■ AIM OF THE TASK ■
Take the entries below and print, exactly, the stretch from the line containing "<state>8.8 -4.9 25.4" through the line containing "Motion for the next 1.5", both included.

■ Records from a collection ■
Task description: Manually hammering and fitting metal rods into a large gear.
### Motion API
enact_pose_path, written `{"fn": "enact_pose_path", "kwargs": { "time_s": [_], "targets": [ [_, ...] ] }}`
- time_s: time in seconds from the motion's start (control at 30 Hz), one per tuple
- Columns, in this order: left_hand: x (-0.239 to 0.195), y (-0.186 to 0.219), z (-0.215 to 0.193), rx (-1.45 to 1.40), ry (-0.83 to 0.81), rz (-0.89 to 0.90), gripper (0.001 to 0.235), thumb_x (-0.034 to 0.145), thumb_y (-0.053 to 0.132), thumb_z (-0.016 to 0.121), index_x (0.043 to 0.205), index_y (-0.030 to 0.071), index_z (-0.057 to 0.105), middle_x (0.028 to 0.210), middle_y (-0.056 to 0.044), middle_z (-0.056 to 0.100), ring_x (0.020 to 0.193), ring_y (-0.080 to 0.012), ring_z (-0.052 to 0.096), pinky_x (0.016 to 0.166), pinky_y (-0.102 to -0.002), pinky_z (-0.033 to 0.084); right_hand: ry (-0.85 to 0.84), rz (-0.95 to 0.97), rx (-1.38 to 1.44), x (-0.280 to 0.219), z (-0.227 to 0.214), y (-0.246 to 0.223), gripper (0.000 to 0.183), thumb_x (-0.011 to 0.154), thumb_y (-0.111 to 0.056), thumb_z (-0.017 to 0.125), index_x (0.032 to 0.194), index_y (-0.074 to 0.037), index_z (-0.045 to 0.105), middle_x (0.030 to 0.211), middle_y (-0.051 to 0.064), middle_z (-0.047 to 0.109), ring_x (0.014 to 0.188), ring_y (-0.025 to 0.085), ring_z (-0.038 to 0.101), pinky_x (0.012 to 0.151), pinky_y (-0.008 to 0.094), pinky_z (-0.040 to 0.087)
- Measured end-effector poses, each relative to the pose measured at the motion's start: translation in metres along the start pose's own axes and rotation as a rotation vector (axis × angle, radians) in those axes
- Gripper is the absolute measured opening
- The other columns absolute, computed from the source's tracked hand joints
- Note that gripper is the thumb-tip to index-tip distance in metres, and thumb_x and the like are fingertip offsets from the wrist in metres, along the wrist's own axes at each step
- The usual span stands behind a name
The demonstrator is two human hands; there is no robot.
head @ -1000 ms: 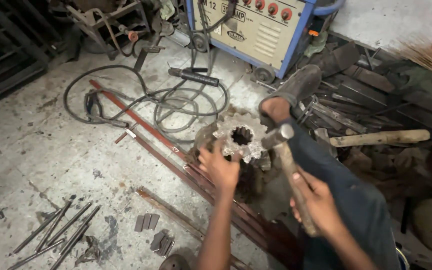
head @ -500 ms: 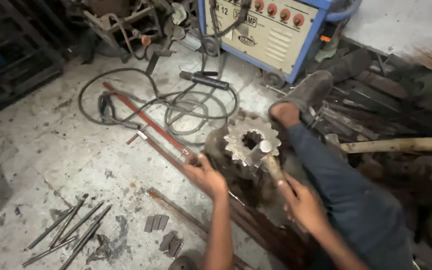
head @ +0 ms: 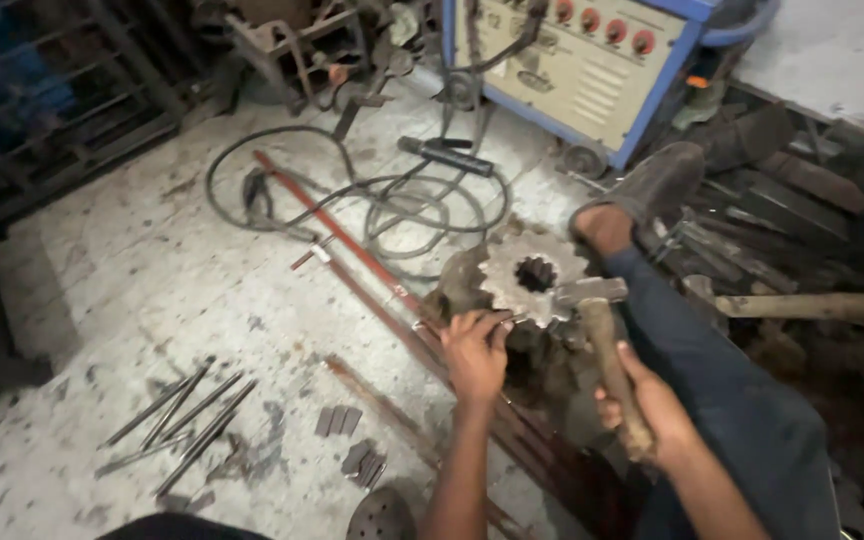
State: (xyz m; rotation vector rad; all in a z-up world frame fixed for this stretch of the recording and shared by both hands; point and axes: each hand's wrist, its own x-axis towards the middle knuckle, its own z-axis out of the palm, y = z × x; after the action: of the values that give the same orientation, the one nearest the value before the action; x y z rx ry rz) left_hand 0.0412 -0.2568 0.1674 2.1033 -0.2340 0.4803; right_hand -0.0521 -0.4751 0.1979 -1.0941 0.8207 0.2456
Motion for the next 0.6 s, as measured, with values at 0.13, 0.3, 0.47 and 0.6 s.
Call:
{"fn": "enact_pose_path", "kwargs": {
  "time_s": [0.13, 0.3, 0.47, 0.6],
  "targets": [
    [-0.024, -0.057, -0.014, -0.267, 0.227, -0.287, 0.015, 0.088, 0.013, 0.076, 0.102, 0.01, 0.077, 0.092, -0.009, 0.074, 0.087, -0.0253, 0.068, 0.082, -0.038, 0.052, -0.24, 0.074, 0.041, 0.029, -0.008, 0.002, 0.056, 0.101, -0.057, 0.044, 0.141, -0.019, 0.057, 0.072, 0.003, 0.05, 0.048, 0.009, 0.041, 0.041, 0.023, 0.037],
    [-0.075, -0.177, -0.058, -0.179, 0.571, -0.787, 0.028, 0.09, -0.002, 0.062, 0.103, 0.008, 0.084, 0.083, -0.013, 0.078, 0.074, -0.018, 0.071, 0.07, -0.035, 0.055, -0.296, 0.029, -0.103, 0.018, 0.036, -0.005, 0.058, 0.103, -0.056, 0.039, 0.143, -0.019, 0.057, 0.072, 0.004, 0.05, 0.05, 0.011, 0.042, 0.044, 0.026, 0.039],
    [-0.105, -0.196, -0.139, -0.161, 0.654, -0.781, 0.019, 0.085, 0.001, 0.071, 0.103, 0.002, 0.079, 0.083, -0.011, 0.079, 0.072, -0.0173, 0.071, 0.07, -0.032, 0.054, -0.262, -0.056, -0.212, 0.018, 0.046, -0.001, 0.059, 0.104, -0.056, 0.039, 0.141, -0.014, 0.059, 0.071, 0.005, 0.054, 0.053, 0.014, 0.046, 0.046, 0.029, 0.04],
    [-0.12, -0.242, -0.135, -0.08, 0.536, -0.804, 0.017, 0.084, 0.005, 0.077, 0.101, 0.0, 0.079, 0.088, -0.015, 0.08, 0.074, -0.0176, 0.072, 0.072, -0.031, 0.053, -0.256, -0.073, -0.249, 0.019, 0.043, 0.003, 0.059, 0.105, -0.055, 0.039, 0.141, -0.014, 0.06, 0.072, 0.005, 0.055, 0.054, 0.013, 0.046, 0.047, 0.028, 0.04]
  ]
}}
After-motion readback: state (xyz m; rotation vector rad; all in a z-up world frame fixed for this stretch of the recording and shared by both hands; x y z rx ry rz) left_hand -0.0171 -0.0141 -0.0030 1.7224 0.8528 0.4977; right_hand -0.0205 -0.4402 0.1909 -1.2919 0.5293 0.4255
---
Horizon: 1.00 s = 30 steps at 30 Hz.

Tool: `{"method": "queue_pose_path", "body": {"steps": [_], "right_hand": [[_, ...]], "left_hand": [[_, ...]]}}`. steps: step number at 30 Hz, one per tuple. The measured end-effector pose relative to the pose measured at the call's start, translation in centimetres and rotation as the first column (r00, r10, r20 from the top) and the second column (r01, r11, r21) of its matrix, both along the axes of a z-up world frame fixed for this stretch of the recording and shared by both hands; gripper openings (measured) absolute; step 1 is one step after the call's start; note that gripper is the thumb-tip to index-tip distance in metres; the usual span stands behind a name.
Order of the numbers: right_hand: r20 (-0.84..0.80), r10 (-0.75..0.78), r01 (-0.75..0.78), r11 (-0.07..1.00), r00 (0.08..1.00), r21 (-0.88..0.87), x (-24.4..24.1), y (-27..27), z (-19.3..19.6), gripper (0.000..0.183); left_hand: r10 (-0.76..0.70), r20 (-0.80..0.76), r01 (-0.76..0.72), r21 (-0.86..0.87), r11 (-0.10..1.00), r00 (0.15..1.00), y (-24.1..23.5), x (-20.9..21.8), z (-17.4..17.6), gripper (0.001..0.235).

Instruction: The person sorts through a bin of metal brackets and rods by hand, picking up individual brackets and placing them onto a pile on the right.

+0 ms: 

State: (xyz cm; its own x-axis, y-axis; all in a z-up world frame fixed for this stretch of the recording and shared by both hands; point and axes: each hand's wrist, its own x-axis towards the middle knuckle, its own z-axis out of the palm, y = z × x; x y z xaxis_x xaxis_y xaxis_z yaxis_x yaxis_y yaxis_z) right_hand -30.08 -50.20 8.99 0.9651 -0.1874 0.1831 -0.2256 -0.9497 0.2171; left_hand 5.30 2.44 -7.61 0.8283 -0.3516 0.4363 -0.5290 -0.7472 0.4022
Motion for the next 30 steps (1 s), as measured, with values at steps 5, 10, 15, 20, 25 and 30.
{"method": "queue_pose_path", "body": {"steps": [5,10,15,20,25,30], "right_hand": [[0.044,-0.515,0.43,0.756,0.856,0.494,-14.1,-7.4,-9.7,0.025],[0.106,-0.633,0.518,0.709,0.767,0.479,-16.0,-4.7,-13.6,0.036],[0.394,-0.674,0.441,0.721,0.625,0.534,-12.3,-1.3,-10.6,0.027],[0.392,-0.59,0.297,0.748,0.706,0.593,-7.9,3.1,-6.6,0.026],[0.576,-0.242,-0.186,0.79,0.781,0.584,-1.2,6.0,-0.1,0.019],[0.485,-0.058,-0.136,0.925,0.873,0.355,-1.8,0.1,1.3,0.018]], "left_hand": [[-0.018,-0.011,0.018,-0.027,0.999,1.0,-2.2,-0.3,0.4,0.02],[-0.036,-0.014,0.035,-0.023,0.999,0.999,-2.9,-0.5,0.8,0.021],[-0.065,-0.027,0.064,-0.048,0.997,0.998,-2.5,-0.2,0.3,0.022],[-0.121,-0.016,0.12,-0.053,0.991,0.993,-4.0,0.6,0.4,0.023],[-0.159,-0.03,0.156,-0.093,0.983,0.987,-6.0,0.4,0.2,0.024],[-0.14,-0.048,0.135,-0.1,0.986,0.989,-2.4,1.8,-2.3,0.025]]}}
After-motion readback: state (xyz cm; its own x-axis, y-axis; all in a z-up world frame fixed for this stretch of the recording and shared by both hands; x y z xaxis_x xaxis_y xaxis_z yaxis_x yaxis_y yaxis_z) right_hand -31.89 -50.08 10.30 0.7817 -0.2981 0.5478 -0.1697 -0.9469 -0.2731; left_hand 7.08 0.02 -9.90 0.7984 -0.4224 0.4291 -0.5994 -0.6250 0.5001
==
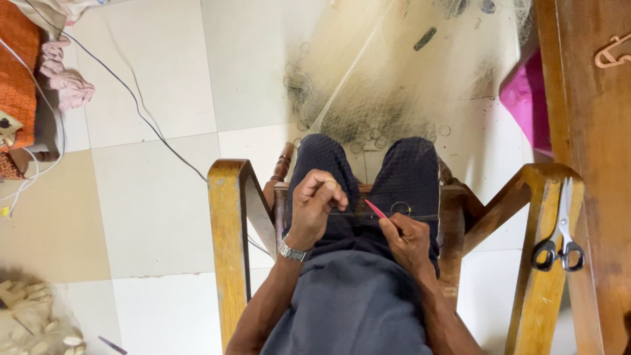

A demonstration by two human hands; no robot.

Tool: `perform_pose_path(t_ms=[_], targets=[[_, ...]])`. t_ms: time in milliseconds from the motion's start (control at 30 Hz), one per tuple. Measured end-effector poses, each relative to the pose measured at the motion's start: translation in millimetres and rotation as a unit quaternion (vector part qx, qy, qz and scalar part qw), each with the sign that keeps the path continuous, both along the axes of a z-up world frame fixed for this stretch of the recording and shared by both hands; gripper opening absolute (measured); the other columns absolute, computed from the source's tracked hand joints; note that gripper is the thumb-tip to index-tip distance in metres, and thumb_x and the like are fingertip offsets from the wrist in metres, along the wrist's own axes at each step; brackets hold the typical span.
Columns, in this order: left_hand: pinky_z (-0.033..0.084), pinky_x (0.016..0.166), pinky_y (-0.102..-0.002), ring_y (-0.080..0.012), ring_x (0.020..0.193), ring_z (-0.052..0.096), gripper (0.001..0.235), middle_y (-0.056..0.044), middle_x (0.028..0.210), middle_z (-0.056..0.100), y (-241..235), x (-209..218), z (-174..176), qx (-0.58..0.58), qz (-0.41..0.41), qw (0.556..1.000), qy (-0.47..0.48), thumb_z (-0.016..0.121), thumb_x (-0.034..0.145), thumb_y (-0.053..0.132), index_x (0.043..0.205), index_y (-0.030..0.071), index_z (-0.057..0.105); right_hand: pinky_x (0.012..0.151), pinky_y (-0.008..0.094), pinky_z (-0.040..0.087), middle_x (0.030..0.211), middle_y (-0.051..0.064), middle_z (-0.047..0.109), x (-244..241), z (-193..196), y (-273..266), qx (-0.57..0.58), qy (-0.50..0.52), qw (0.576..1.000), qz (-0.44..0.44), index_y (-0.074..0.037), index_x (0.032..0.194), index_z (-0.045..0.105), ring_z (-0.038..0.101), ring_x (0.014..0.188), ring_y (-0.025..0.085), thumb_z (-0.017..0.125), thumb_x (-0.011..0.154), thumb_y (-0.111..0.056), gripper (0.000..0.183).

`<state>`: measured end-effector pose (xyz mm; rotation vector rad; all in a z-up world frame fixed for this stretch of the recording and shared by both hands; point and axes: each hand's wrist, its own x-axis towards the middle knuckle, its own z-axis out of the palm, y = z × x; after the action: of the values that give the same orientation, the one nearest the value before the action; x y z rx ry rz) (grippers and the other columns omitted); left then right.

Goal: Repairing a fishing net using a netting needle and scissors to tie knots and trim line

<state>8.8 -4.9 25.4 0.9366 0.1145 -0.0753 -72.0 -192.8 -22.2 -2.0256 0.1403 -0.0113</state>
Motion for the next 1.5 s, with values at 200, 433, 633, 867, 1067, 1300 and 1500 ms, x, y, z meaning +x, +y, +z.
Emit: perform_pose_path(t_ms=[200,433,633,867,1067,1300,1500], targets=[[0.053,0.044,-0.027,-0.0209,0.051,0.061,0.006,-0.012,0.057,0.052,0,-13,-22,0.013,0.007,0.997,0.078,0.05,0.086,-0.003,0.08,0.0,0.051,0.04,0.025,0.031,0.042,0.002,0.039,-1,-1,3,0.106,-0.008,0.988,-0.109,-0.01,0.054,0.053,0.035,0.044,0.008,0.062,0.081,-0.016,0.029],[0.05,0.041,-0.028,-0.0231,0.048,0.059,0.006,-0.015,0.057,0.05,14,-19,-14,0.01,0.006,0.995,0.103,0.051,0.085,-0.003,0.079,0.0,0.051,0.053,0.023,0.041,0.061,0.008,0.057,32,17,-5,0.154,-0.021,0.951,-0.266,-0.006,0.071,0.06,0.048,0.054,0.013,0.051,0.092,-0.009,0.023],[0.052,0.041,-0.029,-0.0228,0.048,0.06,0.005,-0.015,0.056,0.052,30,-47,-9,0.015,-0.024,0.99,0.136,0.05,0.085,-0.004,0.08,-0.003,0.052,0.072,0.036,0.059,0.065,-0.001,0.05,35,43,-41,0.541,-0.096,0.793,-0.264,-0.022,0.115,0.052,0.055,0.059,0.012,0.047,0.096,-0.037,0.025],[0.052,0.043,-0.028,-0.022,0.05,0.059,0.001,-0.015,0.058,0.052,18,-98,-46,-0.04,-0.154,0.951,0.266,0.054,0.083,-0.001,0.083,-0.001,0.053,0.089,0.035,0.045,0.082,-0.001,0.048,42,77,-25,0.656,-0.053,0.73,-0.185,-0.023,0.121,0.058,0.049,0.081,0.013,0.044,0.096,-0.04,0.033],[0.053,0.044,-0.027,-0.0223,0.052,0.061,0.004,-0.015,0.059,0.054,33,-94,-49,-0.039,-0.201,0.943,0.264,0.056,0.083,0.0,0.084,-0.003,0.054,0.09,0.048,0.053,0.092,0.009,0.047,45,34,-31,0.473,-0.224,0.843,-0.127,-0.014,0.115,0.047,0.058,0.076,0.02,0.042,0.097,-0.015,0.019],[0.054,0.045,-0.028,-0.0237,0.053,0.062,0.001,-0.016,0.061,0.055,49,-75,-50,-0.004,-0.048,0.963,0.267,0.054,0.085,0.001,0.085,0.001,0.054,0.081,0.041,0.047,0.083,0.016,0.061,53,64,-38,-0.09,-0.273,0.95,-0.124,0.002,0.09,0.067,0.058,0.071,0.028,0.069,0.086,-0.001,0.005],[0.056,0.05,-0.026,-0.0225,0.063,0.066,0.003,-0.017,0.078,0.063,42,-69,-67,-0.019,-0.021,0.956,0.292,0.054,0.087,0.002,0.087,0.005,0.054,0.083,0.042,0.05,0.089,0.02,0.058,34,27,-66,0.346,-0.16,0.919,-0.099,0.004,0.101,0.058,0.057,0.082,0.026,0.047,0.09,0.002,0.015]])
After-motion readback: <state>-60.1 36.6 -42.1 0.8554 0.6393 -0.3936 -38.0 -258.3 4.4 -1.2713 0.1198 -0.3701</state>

■ EXERCISE ANSWER ■
<state>8.8 -4.9 25.4 0.9366 0.1145 -0.0753 -72.0 -192.8 -22.2 -2.0256 0.1403 -0.0113</state>
Motion for the next 1.5 s, with values at 200, 433, 633, 867, 1067, 1300 and 1500 ms, x, y, z meaning +x, +y, +z.

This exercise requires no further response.